Throughout the records below, find the lines with the string "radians" and give how many there are, nothing else.

## Stored data
▽

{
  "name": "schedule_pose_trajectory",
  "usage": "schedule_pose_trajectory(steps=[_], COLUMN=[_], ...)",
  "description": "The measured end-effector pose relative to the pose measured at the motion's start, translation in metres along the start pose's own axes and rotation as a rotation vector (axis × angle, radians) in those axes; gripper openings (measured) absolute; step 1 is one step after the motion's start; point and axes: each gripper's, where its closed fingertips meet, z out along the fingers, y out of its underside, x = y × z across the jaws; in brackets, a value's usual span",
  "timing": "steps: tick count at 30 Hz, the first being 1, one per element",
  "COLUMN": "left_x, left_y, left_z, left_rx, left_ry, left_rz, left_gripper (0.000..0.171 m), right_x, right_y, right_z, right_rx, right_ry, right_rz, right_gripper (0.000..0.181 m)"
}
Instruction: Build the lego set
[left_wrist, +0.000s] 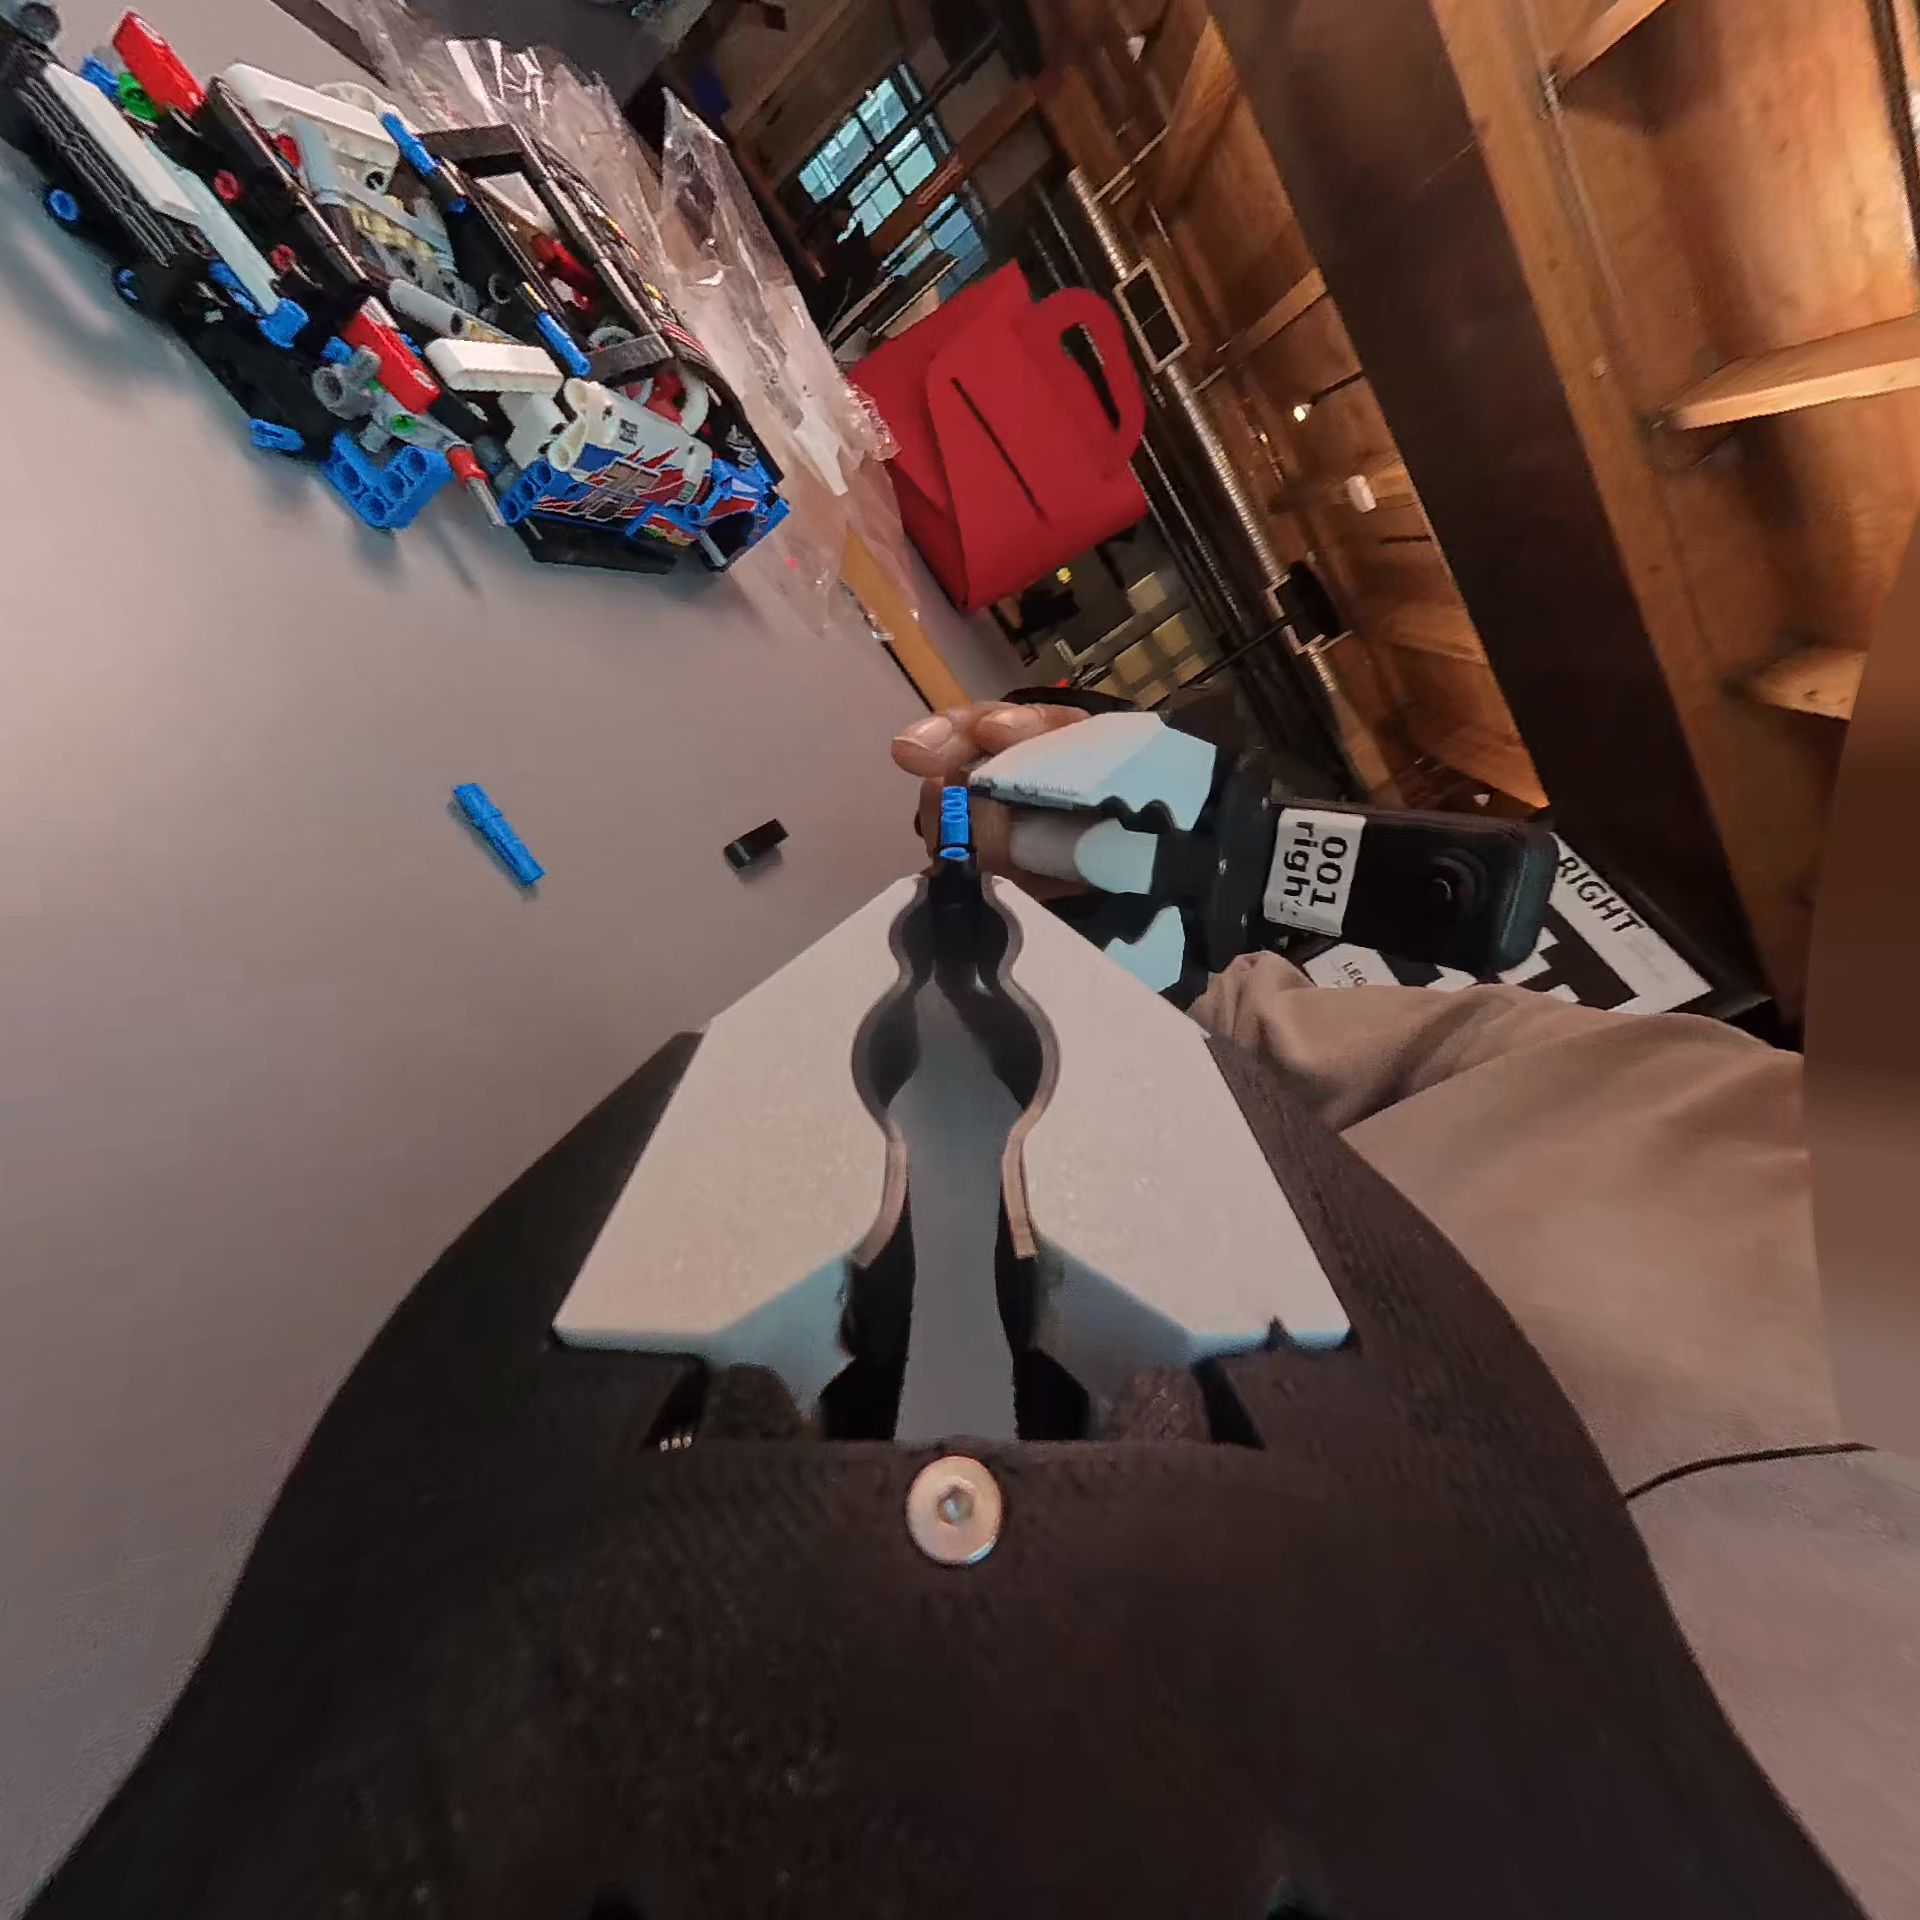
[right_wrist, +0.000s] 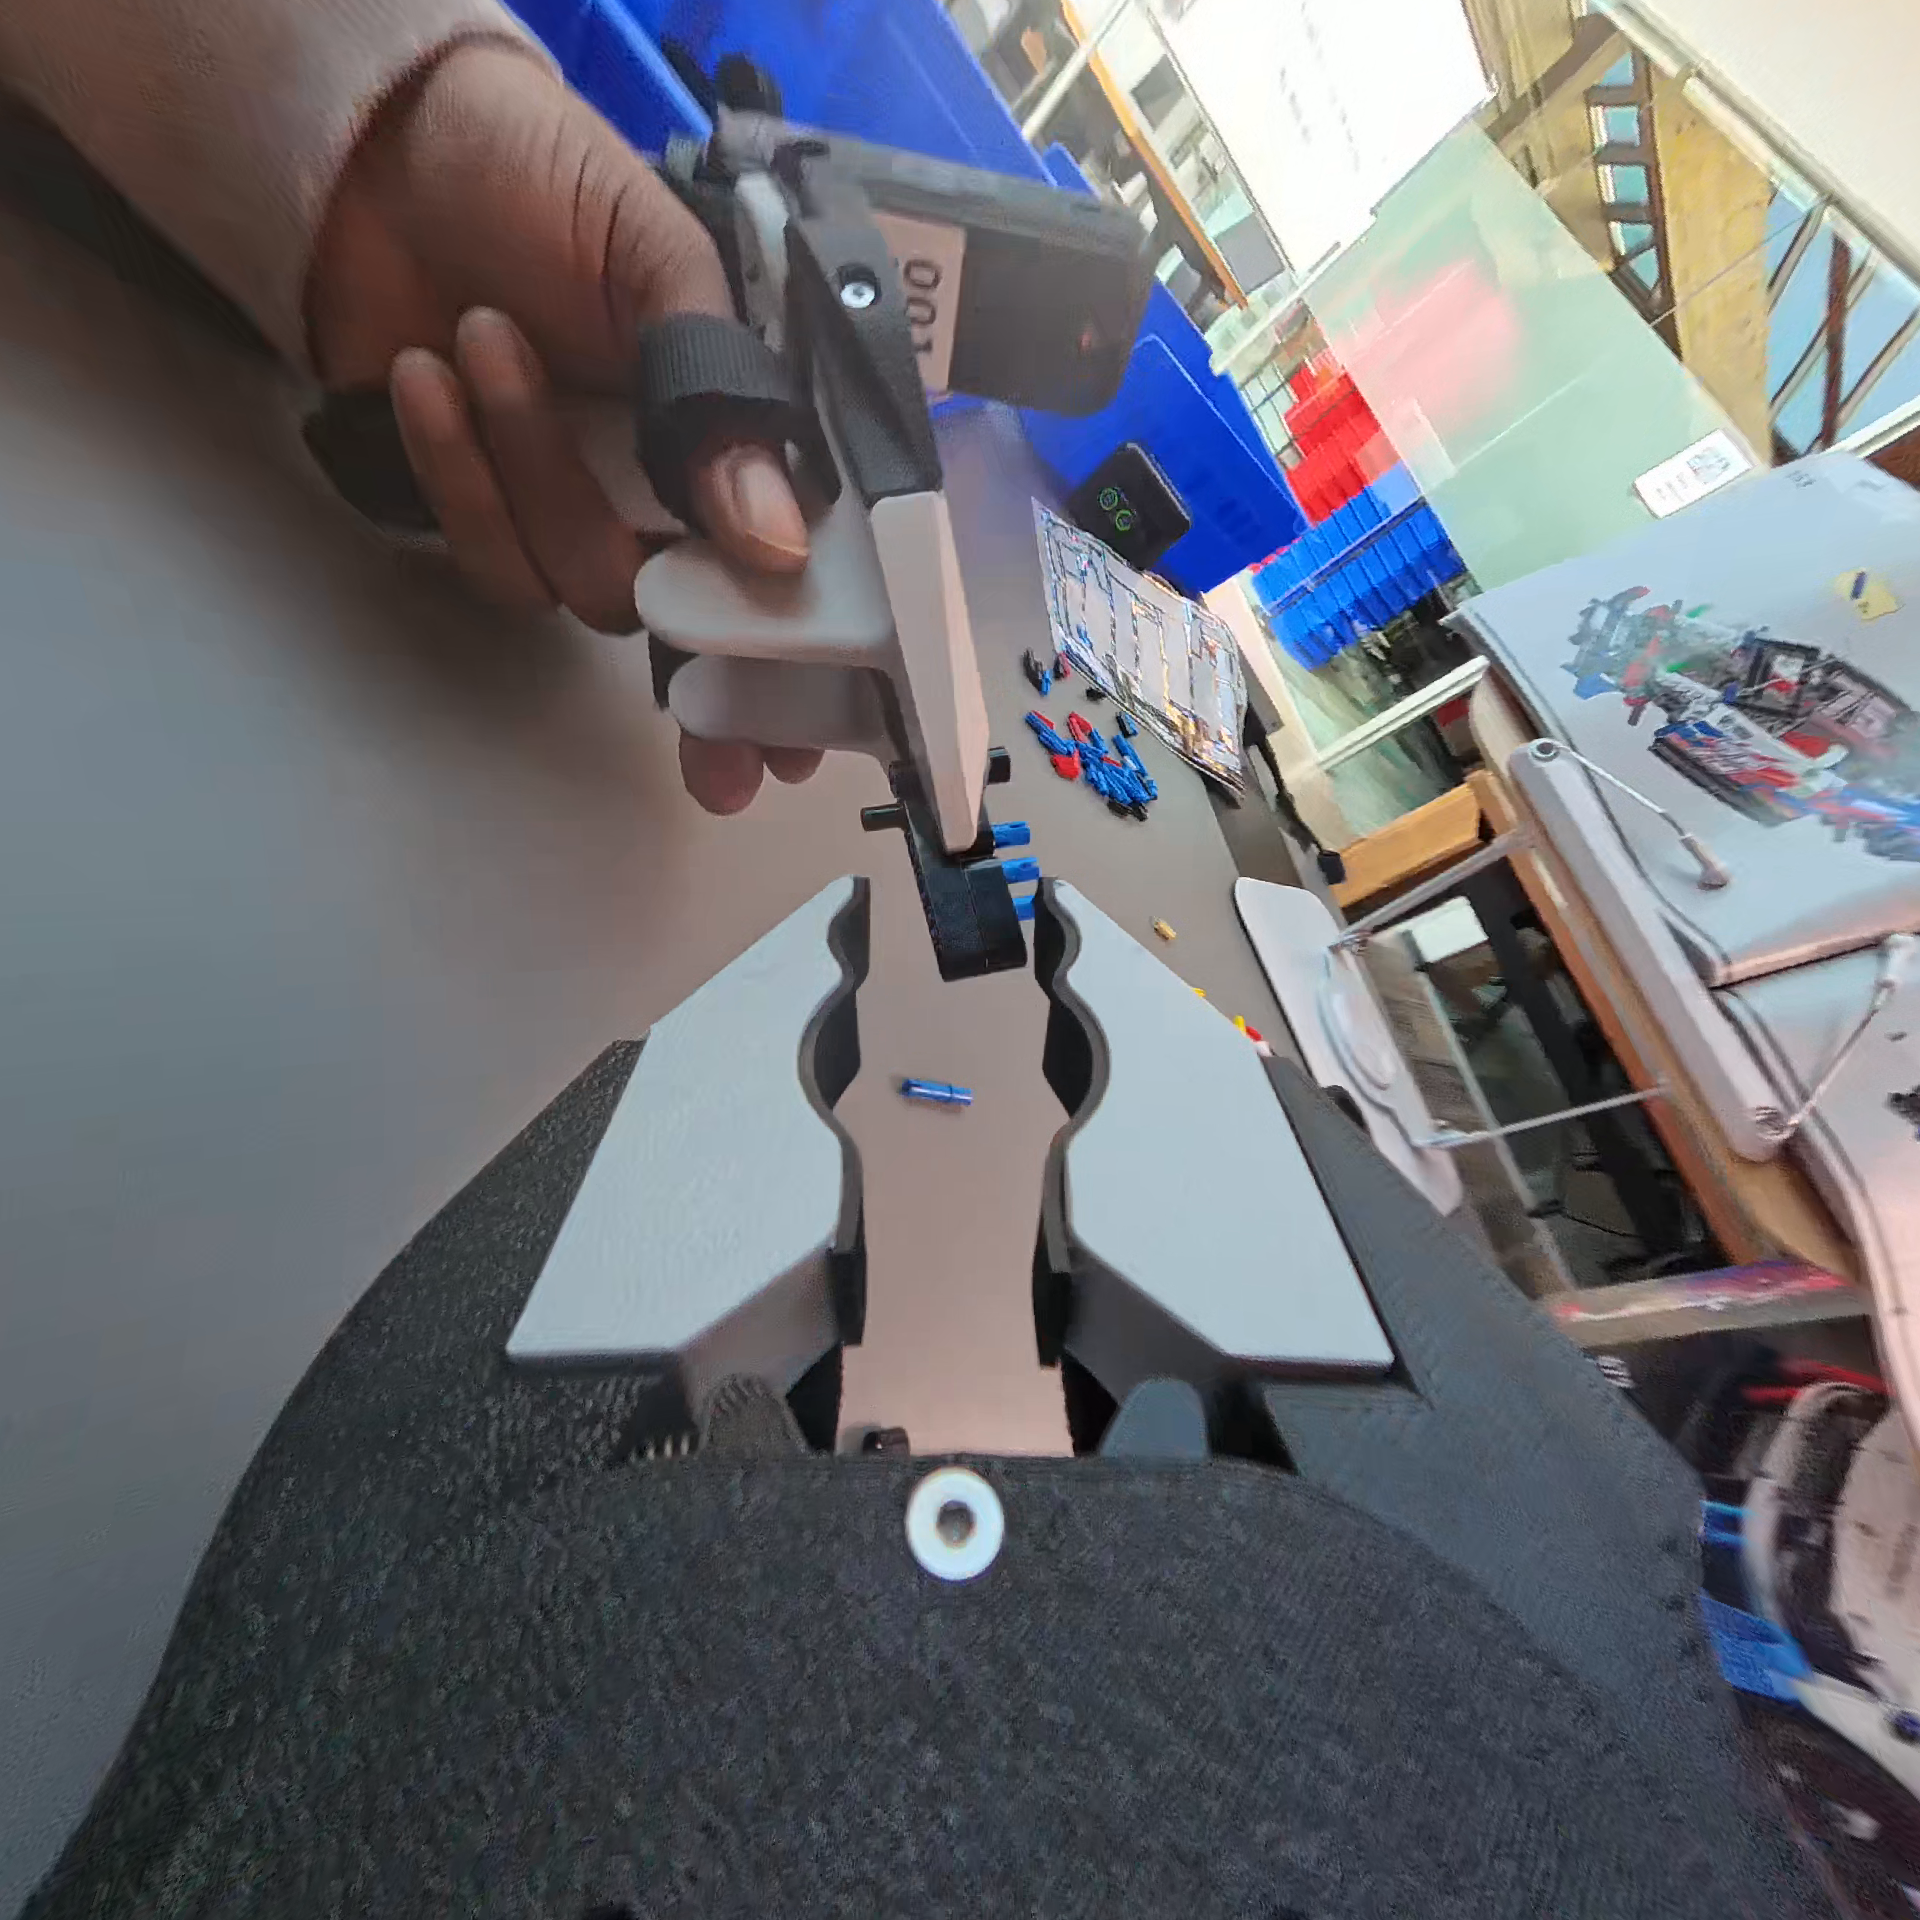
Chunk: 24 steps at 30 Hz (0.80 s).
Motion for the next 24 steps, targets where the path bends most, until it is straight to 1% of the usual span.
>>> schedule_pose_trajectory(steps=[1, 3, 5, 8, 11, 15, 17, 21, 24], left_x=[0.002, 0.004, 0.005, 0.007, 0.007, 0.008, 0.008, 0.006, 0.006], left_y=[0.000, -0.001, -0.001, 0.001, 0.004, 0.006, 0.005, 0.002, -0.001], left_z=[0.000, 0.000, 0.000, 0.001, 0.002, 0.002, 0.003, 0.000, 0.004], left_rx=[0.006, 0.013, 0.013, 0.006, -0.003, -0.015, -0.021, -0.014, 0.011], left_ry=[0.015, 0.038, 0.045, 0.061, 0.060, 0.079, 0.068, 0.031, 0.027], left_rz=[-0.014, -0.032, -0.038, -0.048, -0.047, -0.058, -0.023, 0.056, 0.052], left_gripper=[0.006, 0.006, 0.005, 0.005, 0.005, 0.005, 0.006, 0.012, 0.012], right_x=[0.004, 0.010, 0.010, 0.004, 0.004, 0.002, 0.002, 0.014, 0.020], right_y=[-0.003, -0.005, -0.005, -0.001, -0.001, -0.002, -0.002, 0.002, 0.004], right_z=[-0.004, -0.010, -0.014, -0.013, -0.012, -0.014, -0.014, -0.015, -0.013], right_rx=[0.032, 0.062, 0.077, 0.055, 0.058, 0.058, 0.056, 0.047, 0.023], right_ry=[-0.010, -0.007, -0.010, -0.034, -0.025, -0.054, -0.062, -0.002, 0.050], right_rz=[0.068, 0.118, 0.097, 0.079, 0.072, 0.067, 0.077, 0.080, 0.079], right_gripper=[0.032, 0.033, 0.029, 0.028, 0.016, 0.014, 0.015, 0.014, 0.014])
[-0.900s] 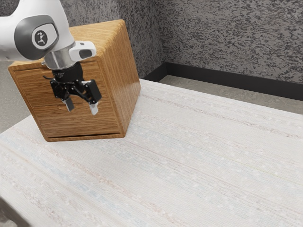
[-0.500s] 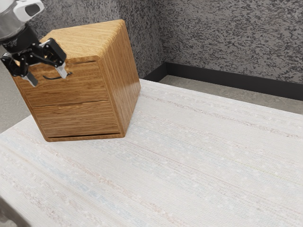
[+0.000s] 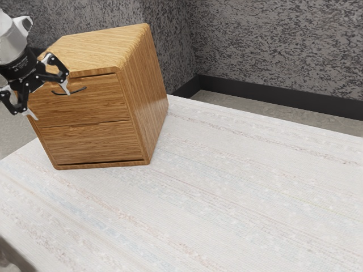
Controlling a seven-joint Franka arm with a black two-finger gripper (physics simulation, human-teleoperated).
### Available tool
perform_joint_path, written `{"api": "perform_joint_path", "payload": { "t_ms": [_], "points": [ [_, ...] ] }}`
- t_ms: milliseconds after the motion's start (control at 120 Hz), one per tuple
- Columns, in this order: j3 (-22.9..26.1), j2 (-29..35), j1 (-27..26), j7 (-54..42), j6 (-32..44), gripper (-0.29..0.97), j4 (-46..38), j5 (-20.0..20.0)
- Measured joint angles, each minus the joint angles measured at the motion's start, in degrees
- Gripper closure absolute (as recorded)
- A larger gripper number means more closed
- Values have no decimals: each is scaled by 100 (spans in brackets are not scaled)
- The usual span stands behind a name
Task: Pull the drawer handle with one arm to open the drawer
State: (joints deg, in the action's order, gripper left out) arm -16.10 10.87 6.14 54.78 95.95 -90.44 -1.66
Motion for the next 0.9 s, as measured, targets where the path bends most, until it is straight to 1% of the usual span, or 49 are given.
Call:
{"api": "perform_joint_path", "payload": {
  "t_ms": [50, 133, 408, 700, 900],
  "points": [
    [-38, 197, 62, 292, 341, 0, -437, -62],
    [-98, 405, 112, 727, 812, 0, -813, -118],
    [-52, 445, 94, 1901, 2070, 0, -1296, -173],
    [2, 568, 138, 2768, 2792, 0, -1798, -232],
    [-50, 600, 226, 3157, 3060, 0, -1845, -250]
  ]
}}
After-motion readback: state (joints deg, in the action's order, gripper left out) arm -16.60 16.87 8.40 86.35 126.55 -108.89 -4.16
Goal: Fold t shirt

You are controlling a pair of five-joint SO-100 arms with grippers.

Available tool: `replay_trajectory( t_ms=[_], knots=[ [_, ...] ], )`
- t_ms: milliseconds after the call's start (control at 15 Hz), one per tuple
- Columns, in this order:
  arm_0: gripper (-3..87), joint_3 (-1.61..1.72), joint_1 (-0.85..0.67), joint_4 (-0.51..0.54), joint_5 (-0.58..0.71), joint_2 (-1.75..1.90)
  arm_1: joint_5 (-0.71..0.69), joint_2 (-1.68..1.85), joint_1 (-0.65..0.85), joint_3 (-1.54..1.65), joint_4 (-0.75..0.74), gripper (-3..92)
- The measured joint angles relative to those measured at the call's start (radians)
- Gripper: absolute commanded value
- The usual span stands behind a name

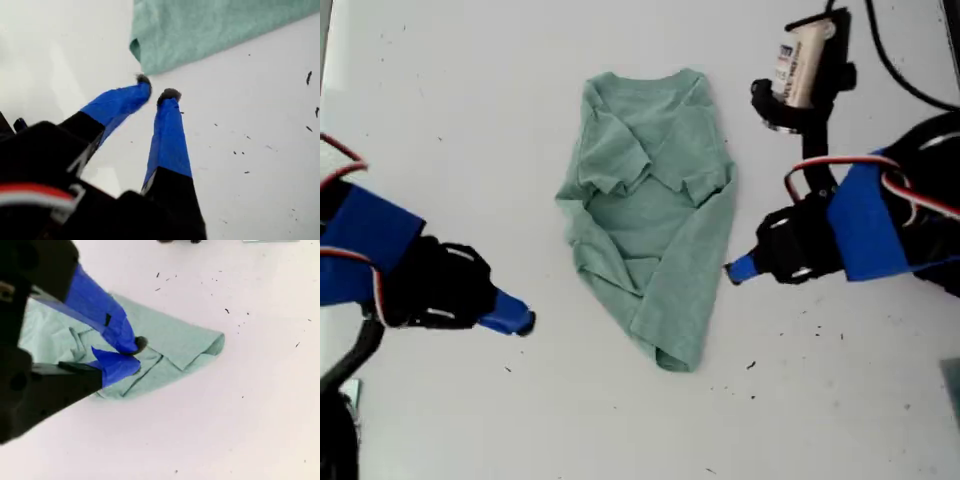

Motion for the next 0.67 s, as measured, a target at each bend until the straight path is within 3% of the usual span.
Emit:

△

## Answer to this exercise
2